---
language:
- cu
- orv
tags:
- old-church-slavonic
- old-east-slavic
- early-slavic
- historical-nlp
- lemmatization
- universal-dependencies
- sequence-to-sequence
- low-resource-languages
license: cc-by-4.0
---

# OldSlavicLemma

`OldSlavicLemma` is a neural lemmatizer designed for Early Slavic languages, especially **Old Church Slavonic (OCS)** and **Old East Slavic (OES)**.

The model is intended for historical NLP, philological research, corpus annotation, lexical normalization, and the processing of morphologically rich ancient languages.

## Model description

`OldSlavicLemma` is a dictionary-free character-level sequence-to-sequence lemmatizer.  
It maps an inflected token to its canonical lemma by using the target word together with its surrounding context.


Unlike many traditional lemmatizers, the model does **not** require POS tags, morphological features, external dictionaries, or hand-written rules.
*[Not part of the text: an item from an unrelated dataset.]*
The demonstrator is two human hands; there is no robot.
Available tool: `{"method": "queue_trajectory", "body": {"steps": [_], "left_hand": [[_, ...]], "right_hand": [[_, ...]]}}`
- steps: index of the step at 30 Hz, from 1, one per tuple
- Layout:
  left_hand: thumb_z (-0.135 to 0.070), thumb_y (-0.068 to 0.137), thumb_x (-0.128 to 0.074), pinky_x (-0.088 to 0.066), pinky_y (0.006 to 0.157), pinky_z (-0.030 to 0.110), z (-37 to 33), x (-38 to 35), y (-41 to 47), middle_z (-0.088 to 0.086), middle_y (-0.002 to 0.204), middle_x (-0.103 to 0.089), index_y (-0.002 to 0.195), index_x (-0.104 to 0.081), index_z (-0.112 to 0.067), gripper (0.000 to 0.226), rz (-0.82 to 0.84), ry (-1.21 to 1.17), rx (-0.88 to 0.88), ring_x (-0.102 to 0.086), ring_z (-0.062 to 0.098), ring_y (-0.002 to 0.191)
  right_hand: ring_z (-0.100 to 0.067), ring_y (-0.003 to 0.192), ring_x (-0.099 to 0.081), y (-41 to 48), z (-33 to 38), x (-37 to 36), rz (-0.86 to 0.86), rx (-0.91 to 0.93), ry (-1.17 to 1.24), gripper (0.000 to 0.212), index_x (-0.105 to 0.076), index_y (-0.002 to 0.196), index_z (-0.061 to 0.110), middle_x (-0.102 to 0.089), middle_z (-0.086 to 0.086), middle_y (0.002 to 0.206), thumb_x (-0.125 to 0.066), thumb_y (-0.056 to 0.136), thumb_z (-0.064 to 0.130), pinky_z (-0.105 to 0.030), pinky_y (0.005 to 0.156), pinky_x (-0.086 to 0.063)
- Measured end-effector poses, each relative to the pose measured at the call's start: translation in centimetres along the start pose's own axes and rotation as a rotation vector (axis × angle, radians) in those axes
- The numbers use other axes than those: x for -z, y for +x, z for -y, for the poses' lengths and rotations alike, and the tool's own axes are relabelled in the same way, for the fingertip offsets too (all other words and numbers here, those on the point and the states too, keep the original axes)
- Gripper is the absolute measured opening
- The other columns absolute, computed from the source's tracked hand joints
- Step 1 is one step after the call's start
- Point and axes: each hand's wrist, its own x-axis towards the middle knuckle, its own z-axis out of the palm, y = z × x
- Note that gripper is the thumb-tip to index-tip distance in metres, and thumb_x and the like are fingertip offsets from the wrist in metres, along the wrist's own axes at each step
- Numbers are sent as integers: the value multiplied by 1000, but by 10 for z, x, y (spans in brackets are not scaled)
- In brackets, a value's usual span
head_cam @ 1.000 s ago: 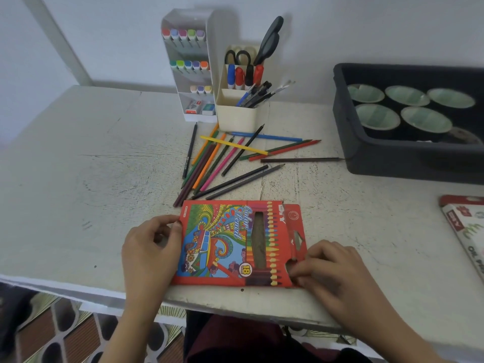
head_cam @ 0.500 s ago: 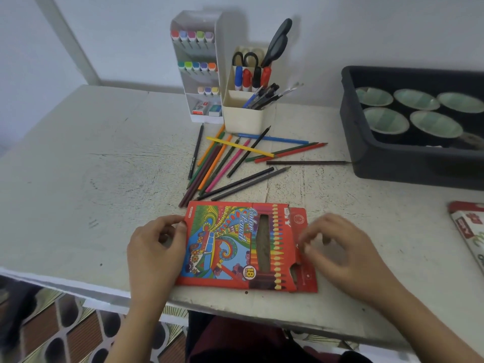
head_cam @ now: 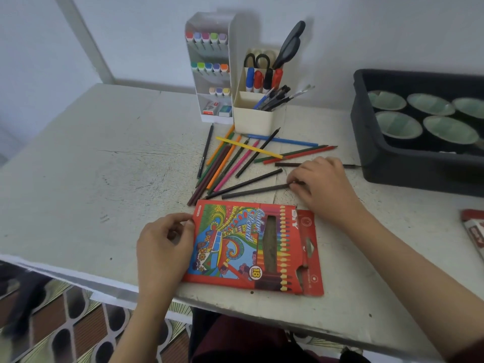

It operates directly on character sequences.

## Specialization

This model is especially specialized for **Early Slavic languages**, including:

- Old Church Slavonic
- Old East Slavic


Early Slavic languages are challenging for standard NLP pipelines because they contain rich inflectional morphology, irregular orthography, dialectal variation, manuscript variation, and limited annotated corpora.

## Training data and models

The main Early Slavic models was trained on the **Universal Dependencies treebank**.

In addition to the specialized Early Slavic model, we evaluated the approach on a large multilingual Universal Dependencies setup covering:

- **115 Universal Dependencies treebanks**
- **60+ languages**
- historical and modern language datasets

We also provide **pretrained models** for multiple UD treebanks and languages, allowing users to apply the lemmatizer beyond Early Slavic.

## Evaluation

`OldSlavicLemma` achieves strong results on Early Slavic UD treebanks.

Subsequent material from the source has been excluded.